Exercise description:
Work through the material below and count the lines holding the word "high"; give that count and nothing more.
--- Supplied information ---
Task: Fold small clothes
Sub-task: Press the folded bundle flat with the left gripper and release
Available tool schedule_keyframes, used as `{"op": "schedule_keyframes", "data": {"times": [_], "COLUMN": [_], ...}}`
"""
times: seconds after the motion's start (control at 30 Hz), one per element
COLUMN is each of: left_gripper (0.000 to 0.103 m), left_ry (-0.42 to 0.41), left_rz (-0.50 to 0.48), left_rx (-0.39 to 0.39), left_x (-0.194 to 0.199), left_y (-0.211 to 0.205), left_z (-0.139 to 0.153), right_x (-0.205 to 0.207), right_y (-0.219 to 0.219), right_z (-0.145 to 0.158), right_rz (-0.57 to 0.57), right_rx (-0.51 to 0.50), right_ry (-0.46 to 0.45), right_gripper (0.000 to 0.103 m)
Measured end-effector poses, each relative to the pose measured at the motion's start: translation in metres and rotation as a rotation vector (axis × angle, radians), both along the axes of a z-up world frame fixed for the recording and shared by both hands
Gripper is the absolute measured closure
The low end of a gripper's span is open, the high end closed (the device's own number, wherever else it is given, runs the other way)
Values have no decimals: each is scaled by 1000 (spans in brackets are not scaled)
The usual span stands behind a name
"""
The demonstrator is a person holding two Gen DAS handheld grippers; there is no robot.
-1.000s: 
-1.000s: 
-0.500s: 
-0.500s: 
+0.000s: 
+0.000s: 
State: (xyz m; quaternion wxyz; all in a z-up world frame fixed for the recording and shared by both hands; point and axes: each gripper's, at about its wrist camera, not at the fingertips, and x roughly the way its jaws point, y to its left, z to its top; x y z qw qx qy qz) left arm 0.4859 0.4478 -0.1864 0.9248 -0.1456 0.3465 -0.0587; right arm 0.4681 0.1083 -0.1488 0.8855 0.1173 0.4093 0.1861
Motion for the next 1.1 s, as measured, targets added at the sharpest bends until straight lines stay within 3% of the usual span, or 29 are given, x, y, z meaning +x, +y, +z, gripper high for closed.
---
Exercise solution:
2